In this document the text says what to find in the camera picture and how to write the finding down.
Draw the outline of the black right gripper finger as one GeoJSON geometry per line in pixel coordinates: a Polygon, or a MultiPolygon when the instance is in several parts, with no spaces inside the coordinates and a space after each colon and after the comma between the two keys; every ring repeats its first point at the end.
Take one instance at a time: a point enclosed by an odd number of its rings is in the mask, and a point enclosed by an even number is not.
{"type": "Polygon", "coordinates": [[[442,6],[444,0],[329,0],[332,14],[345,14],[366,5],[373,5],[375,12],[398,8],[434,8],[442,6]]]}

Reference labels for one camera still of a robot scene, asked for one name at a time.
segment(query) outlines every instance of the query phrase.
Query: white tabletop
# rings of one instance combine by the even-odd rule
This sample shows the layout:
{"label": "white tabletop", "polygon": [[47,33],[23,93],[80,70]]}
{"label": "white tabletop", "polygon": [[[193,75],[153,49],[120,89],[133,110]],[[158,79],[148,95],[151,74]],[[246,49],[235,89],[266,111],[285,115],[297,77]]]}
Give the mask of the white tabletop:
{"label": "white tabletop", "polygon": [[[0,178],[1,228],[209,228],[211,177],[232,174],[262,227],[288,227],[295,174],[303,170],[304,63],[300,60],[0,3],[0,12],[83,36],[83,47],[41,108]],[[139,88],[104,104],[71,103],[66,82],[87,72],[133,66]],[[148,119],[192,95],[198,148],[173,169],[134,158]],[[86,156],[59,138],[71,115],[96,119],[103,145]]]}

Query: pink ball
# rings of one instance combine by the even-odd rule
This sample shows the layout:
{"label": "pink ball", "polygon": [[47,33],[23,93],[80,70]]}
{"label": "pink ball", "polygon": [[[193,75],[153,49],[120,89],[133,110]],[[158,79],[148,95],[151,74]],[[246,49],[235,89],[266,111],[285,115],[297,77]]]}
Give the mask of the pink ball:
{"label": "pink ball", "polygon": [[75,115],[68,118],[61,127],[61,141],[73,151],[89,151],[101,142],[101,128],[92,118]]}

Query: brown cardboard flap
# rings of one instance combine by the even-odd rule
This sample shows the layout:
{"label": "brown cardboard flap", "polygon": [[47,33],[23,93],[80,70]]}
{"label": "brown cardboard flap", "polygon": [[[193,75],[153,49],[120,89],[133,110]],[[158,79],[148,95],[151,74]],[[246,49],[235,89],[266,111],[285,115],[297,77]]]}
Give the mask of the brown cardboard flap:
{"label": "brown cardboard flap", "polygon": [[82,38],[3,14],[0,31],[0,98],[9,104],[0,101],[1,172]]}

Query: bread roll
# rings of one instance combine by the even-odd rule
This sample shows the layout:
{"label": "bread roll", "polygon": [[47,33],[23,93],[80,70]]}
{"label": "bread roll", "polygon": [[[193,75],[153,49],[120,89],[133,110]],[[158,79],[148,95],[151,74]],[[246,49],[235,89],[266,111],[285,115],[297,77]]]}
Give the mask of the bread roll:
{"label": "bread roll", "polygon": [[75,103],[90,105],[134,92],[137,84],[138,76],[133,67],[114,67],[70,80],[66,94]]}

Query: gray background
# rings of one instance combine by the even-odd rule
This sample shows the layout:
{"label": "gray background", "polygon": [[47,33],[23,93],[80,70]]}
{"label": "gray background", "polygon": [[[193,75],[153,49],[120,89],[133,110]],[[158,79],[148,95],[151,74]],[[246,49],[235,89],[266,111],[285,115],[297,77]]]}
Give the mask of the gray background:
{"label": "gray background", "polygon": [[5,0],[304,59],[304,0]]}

Exercise prompt:
From the line that contains "Give the mask of the bread" down to the last line of the listing above, repeat each line exactly, and include nothing else.

Exercise answer:
Give the mask of the bread roll:
{"label": "bread roll", "polygon": [[75,103],[90,105],[134,92],[137,84],[138,76],[133,67],[114,67],[70,80],[66,94]]}

Query: gray background
# rings of one instance combine by the even-odd rule
This sample shows the layout:
{"label": "gray background", "polygon": [[47,33],[23,93],[80,70]]}
{"label": "gray background", "polygon": [[[193,75],[153,49],[120,89],[133,110]],[[158,79],[148,95],[151,74]],[[246,49],[235,89],[266,111],[285,115],[297,77]]]}
Give the mask of the gray background:
{"label": "gray background", "polygon": [[5,0],[304,59],[304,0]]}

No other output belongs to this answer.